• [What to work on] Your answer must be the full listing, word for word, with no images in it.
——
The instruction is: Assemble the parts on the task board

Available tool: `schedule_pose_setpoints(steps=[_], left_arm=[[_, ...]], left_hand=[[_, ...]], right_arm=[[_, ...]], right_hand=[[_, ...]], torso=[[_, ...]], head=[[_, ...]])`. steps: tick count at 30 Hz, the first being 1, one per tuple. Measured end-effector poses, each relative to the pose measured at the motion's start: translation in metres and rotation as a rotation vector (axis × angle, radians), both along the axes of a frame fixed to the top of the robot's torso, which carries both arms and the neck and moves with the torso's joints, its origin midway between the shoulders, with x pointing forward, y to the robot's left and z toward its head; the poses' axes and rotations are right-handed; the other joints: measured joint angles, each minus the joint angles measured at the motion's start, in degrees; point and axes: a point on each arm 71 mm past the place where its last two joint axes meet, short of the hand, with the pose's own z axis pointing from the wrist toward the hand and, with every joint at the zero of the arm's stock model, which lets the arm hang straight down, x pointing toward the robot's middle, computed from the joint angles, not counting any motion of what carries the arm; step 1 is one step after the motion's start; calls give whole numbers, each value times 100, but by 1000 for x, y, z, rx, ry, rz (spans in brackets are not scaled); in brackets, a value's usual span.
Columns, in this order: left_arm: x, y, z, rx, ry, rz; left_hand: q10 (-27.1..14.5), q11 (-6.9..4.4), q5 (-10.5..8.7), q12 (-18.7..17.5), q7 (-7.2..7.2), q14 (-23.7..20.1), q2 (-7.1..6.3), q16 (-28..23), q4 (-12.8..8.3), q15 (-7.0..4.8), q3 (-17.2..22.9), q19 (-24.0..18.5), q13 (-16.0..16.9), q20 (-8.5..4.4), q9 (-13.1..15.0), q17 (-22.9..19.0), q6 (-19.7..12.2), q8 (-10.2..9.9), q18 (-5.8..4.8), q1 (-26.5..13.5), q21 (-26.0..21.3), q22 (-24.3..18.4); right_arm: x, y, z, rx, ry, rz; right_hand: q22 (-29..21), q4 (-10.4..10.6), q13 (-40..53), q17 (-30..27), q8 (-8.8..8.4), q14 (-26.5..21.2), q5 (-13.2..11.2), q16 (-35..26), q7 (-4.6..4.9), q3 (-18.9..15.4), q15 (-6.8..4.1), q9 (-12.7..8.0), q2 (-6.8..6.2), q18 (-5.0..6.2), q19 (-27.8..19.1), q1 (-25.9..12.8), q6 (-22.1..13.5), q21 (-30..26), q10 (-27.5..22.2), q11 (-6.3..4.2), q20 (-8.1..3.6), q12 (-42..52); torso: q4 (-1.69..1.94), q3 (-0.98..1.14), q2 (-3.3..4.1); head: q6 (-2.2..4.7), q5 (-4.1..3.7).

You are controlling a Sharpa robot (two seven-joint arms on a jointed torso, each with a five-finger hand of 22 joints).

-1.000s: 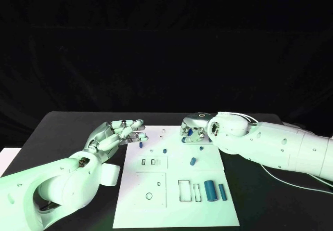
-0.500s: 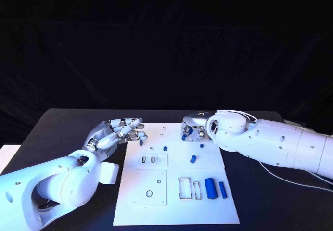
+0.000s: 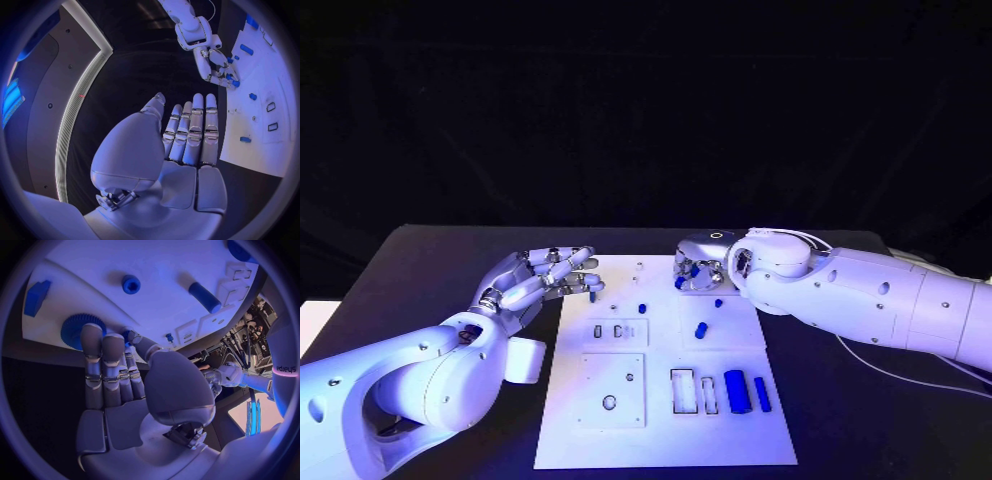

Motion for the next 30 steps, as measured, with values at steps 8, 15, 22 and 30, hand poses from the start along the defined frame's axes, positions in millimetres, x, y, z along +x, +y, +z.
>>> schedule_pose_setpoints(steps=[8, 15, 22, 30], left_arm=[[0, 0, 0, -2, 5, 1], [0, -1, -1, -9, 13, 2], [-1, -2, 0, -16, 17, -4], [-1, -5, 0, -25, 22, -11]], left_hand=[[0, 0, 0, 0, 0, 0, 0, -24, 0, 0, 0, 0, 0, 0, 0, -1, 0, -22, 0, 0, 0, 0], [0, 0, 0, 0, 0, 0, 0, -24, 0, 0, 0, 0, 0, 0, 0, 7, 0, -22, 0, 0, 0, -6], [0, 0, 0, 0, 0, 0, 0, -24, 0, 0, 0, 0, -1, 0, 0, 6, 0, -22, 0, 0, 0, -6], [0, 0, 0, 0, 0, 0, 0, -24, 0, 0, 0, 0, -1, 0, 0, 6, 0, -22, 0, 0, 0, -6]], right_arm=[[-2, 7, 12, 72, -79, 4], [2, 22, 25, 133, -152, 4], [7, 33, 29, 158, -184, -5], [13, 48, 29, 171, -201, -2]], right_hand=[[244, 39, 0, 192, 9, 0, -12, 186, 32, 150, 0, 5, -1, -89, 0, -1, 29, 199, 46, 4, 0, 0], [324, 80, 0, 257, 4, 0, 20, 253, 34, 192, 0, 12, -33, -88, 0, 31, 27, 267, 45, 5, 0, 0], [403, 102, 0, 317, -14, 0, 20, 315, 23, 213, 0, 14, -33, -88, 21, 31, 38, 332, 45, 5, 20, 0], [441, 126, 0, 347, -30, 0, 18, 340, 23, 237, 0, 14, -58, -88, 21, 6, 38, 356, 45, 5, 20, 0]], torso=[[23, -4, 3], [37, -11, 18], [53, -21, 41], [81, -36, 81]], head=[[38, 3], [63, 24], [60, 18], [76, 8]])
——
• [Solution to this task]
The instruction is: Assemble the parts on the task board

Available tool: `schedule_pose_setpoints(steps=[_], left_arm=[[_, ...]], left_hand=[[_, ...]], right_arm=[[_, ...]], right_hand=[[_, ...]], torso=[[_, ...]], head=[[_, ...]])`. steps: tick count at 30 Hz, the first being 1, one per tuple. Measured end-effector poses, each relative to the pose measured at the motion's start: translation in metres and rotation as a rotation vector (axis × angle, radians), both along the axes of a frame fixed to the top of the robot's torso, which carries both arms and the neck and moves with the torso's joints, its origin midway between the shoulders, with x pointing forward, y to the robot's left and z toward its head; the poses' axes and rotations are right-handed; the other joints: measured joint angles, each minus the joint angles measured at the motion's start, in degrees; point and axes: a point on each arm 71 mm past the place where its last two joint axes meet, short of the hand, with the pose's own z axis pointing from the wrist toward the hand and, with every joint at the zero of the arm's stock model, which lets the arm hang straight down, x pointing toward the robot's middle, computed from the joint angles, not counting any motion of what carries the arm; step 1 is one step after the motion's start; calls give whole numbers, each value times 100, but by 1000 for x, y, z, rx, ry, rz (spans in brackets are not scaled); in brackets, a value's usual span.
Columns, in this order: left_arm: x, y, z, rx, ry, rz; left_hand: q10 (-27.1..14.5), q11 (-6.9..4.4), q5 (-10.5..8.7), q12 (-18.7..17.5), q7 (-7.2..7.2), q14 (-23.7..20.1), q2 (-7.1..6.3), q16 (-28..23), q4 (-12.8..8.3), q15 (-7.0..4.8), q3 (-17.2..22.9), q19 (-24.0..18.5), q13 (-16.0..16.9), q20 (-8.5..4.4), q9 (-13.1..15.0), q17 (-22.9..19.0), q6 (-19.7..12.2), q8 (-10.2..9.9), q18 (-5.8..4.8), q1 (-26.5..13.5), q21 (-26.0..21.3), q22 (-24.3..18.4); right_arm: x, y, z, rx, ry, rz; right_hand: q22 (-29..21), q4 (-10.4..10.6), q13 (-40..53), q17 (-30..27), q8 (-8.8..8.4), q14 (-26.5..21.2), q5 (-13.2..11.2), q16 (-35..26), q7 (-4.6..4.9), q3 (-18.9..15.4), q15 (-6.8..4.1), q9 (-12.7..8.0), q2 (-6.8..6.2), q18 (-5.0..6.2), q19 (-27.8..19.1), q1 (-25.9..12.8), q6 (-22.1..13.5), q21 (-30..26), q10 (-27.5..22.2), q11 (-6.3..4.2), q20 (-8.1..3.6), q12 (-42..52); torso: q4 (-1.69..1.94), q3 (-0.98..1.14), q2 (-3.3..4.1); head: q6 (-2.2..4.7), q5 (-4.1..3.7).

You are controlling a Sharpa robot (two seven-joint arms on a jointed torso, each with a five-finger hand of 22 joints).

-1.000s: 
-0.500s: 
+0.000s: 

Motion for the next 30 steps, as measured, with values at steps 8, 15, 22 and 30, hand poses from the start along the defined frame's axes, positions in millimetres, x, y, z along +x, +y, +z.
>>> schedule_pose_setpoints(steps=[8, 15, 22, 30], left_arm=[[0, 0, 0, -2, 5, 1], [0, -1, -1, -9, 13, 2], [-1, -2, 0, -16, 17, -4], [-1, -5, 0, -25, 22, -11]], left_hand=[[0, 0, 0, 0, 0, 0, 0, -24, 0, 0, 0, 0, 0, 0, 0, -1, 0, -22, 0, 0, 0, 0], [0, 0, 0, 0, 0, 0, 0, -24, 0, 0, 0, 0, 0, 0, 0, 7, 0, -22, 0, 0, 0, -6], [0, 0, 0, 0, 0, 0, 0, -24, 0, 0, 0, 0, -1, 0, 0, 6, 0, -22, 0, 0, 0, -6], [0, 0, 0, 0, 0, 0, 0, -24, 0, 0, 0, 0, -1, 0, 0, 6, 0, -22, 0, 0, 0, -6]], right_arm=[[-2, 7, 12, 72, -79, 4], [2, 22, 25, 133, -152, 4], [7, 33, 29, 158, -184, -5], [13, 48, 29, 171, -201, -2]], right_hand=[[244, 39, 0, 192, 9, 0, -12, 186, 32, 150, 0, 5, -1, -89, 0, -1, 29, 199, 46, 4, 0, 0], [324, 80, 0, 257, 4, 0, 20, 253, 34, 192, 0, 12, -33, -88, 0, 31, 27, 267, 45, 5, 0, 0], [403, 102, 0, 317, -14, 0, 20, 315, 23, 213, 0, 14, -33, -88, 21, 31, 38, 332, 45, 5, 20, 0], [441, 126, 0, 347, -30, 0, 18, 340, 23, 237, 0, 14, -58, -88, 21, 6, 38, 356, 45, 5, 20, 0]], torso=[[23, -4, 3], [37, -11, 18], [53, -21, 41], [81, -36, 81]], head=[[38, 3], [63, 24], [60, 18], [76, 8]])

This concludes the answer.